Description of the task - Nothing but the line containing "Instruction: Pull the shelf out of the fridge" and the lines that follow it to the end of the material below should appear in the answer, each copied exactly.

Raw data -
========================================

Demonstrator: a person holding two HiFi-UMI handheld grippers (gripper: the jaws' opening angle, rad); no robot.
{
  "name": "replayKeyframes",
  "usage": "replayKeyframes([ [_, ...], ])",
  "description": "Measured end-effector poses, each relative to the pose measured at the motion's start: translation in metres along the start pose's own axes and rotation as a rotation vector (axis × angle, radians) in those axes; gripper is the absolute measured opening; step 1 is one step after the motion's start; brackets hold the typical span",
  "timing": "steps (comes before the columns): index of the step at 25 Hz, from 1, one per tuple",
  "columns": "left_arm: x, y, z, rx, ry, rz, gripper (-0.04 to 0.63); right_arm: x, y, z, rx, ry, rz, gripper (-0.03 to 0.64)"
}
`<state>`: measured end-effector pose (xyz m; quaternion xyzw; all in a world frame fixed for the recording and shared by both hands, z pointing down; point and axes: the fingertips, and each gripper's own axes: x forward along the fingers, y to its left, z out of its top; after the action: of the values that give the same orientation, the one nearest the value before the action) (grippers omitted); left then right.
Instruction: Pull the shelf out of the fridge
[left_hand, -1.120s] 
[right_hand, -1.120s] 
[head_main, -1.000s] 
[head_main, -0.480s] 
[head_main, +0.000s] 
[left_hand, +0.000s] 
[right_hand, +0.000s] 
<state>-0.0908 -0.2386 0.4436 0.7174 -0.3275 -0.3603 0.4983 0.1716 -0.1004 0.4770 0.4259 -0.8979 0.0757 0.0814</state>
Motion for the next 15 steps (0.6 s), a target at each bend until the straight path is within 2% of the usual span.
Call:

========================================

Exercise result -
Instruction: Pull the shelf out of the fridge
[left_hand, -1.120s] 
[right_hand, -1.120s] 
[head_main, -1.000s] 
[head_main, -0.480s] 
[head_main, +0.000s] 
[left_hand, +0.000s] 
[right_hand, +0.000s] 
<state>-0.0908 -0.2386 0.4436 0.7174 -0.3275 -0.3603 0.4983 0.1716 -0.1004 0.4770 0.4259 -0.8979 0.0757 0.0814</state>
Motion for the next 15 steps (0.6 s), a target at each bend until the straight path is within 2% of the usual span.
Call:

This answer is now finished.